Она уже уснула. Доктор отвернулся. Забытье охватывало его. Он вздрогнул от осторожного, вкрадчивого шума.
У открытого окна стоял Кузьма Андреевич и шарил в комнате лучом своего фонаря.
— Я, мил человек, — успокоил он доктора. — Сторожей поверить ходил. Как спите-то — вместе?
— А тебе что? — обозлился доктор. — Дай ты мне хоть ночью покой!
— Мне спокой твой, Алексей Степанов, не нужен. Спите-то как, вместе?.. Я чегой-то не разберу в темноте...
И направил широкий луч прямо на кровать.
— Уйди, ради бога! — зашипел доктор.
— Вот и хорошо, что вместе, — мирно ответил Кузьма Андреевич. — Она — баба королева, обижать ее не за что... Чистая баба, строгая... Вот и хорошо... А то носил ты в себе смятенье и нарушенье порядка.
— Какого еще порядка?
В подполе пищала мышь; стрекотал за печкой сверчок.

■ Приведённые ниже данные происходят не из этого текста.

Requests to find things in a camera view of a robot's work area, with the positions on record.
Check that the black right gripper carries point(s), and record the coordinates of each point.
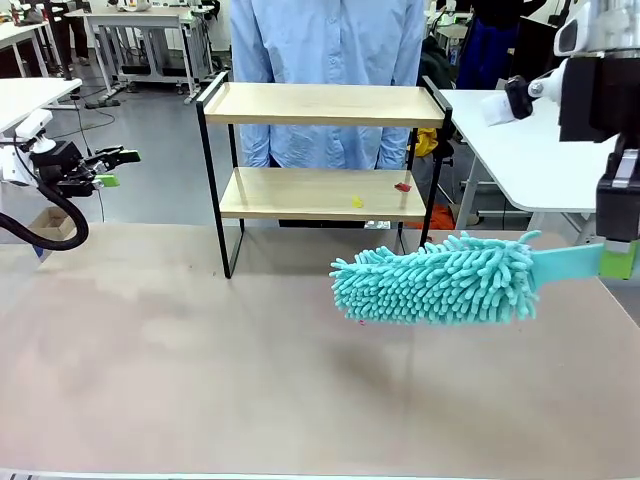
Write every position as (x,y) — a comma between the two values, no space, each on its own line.
(600,100)

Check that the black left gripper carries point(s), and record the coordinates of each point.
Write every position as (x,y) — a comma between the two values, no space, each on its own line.
(60,167)

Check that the teal chenille duster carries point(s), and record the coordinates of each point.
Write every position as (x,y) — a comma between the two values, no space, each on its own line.
(435,285)

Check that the yellow paper scrap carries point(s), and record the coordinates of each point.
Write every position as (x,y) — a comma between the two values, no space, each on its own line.
(357,201)

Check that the person right forearm blue sleeve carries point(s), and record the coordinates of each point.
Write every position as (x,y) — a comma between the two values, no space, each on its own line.
(255,147)

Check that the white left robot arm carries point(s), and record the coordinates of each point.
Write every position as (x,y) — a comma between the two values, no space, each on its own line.
(10,167)

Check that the person left forearm blue sleeve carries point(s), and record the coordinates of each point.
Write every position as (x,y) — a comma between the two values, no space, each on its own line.
(395,150)

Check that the brown cardboard box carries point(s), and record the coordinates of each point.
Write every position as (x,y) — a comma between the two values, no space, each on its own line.
(52,225)

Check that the white table with straight edge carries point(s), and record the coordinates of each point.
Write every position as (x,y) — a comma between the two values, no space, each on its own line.
(30,95)

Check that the white table with rounded corner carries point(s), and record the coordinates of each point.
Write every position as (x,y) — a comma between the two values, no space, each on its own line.
(525,160)

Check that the background person dark trousers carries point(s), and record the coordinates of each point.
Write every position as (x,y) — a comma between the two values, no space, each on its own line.
(77,35)

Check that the white desk with metal legs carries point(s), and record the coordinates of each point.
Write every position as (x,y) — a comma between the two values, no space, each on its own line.
(135,20)

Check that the white paper sheet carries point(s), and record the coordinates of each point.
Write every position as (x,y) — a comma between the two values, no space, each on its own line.
(495,110)

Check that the orange bag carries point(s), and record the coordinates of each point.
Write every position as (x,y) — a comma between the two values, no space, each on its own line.
(442,217)

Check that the yellow garment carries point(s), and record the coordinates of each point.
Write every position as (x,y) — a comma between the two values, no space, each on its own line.
(427,142)

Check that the background person blue trousers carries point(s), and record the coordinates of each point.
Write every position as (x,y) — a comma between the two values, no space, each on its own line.
(480,50)

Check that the person in blue shirt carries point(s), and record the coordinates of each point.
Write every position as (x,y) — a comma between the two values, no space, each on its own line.
(325,45)

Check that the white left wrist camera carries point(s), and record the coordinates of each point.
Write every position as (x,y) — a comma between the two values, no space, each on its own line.
(35,122)

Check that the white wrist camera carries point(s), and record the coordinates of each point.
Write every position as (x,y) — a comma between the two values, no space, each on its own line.
(570,35)
(35,122)

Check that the right wrist camera mount bracket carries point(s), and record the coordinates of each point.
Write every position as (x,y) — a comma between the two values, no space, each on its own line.
(520,97)

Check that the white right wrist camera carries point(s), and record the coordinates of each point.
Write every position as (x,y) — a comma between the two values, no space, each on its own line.
(570,35)

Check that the black frame wooden two-tier shelf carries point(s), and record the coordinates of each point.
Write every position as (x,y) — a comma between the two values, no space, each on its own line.
(320,102)

— А как же... Все в мире рассчитано, мил человек... Раз ты мужик, то приходится на тебя одна баба. Старая твоя любовь, к примеру, с другим живет, а того мужика старая баба опять же с другим. Так она, цепь-то, и переходит, и ворочается к тебе, с Устиньей. Значит, должон опять ты с ней жить.
Старик шумно высморкался.
— Вот потому, полагаю, магометанский закон неправильный. Он, магометанин, заместо одной бабы трех заберет, а где-нибудь, может, в Африке, через него двое мужиков без баб мучаются... Цепь-то до них дошла — пустая. Нет справедливости в таком законе!
Доктор яростно крякнул. Кузьма Андреевич заторопился.

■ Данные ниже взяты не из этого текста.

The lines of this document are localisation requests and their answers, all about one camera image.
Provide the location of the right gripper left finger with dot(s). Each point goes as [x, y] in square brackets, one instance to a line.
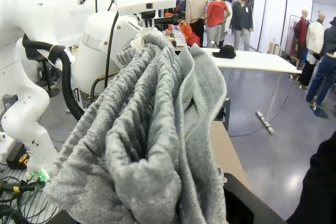
[63, 218]

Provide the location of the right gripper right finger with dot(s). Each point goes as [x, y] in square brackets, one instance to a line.
[244, 203]

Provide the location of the grey training pants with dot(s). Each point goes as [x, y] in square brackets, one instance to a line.
[147, 129]

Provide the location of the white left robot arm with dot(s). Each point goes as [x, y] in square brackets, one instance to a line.
[23, 119]

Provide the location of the green lit electronic device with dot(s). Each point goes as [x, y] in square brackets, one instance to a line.
[42, 175]

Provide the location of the black plug with yellow band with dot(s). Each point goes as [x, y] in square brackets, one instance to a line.
[15, 188]

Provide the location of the yellow and black tool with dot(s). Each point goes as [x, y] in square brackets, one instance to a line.
[23, 159]

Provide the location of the person in black coat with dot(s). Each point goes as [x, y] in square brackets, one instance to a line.
[320, 187]

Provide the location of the white height-adjustable desk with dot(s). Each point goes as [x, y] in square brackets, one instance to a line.
[257, 61]

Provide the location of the mannequin in dark blue jeans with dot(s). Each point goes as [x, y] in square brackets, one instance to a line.
[324, 77]

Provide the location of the black baseball cap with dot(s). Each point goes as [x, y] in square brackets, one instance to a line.
[225, 52]

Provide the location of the orange jacket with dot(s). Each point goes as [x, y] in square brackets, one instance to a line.
[190, 35]

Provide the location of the mannequin in red coat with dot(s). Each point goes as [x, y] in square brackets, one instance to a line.
[302, 28]

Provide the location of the white partition screen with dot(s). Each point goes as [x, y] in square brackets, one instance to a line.
[275, 19]

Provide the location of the figure in black bucket hat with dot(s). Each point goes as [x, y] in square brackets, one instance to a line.
[331, 37]

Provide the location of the person in dark grey shirt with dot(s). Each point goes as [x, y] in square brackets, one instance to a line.
[241, 14]

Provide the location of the person in red shirt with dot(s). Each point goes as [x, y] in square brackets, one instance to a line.
[216, 11]

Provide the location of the person in beige jacket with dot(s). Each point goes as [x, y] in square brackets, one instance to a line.
[197, 6]

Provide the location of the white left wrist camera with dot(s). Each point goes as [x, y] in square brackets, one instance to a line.
[136, 5]

— Спи, мил человек, спи!..
Луч выскользнул из комнаты. Доктор смотрел в окно. Напротив амбулатории четко вырисовывалась на ровном небе яблоня; крупные, налитые звезды просвечивали сквозь ее поредевшую листву; казалось, они свисают на тонких ножках вперемежку с белыми яблоками.

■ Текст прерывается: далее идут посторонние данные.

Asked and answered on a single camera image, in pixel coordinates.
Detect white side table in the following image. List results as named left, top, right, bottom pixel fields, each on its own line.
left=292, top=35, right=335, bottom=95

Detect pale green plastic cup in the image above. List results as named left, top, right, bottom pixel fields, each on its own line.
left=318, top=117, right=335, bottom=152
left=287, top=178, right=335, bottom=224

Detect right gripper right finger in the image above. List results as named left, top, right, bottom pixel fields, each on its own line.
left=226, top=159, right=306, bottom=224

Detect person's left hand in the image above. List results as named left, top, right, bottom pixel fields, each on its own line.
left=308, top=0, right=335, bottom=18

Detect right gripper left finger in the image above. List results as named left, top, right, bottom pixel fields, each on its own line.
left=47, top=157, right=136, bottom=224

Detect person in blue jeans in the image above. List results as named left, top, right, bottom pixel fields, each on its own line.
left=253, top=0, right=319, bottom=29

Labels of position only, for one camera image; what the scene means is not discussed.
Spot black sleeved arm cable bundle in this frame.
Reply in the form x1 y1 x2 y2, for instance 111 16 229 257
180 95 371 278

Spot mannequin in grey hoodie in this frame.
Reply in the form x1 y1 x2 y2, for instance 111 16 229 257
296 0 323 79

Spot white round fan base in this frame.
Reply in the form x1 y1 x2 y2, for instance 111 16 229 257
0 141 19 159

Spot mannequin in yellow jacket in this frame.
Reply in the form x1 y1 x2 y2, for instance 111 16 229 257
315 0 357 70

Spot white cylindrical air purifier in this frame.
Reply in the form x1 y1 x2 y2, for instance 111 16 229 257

В последний раз послышался голос Кузьмы Андреевича:
— Так я завтра пшеничку-то привезу.
Кузьма Андреевич возвращался домой, умиленный и собой, и доктором, и Устиньей, и председательским планом. «Деткам-то, деткам хорошо будет. А вот ежели у меня и деток нет? Дотянем уж, видно, в хибарке...»
Он так хорошо знал свою избенку, что осматривал ее на ходу воспоминанием — и огорчался. Мечту о хрулинском доме похоронил он собственными руками, навсегда, а другого свободного кулацкого дома в деревне не было.
«Ну ладно... Хлеба много, и то слава богу. Хлебом нынче хоть завались».
И он в десятый раз стал подсчитывать свою долю, и в десятый раз вышло — двести девяносто четыре пуда. «Много», — подумал он и вдруг сообразил, что ведь это — шестьдесят пятериков, и даже вспотел. Он остановился на лунной дороге. Он проверил свои подсчеты; тут его ударила вторая мысль, и он вспотел второй раз. Они со старухой могли съедать за год самое большое двадцать пять пудов; остальные пятьдесят пятериков с лишком — были свободными; при нынешней цене на хлеб можно построить дом не хуже хрулинского.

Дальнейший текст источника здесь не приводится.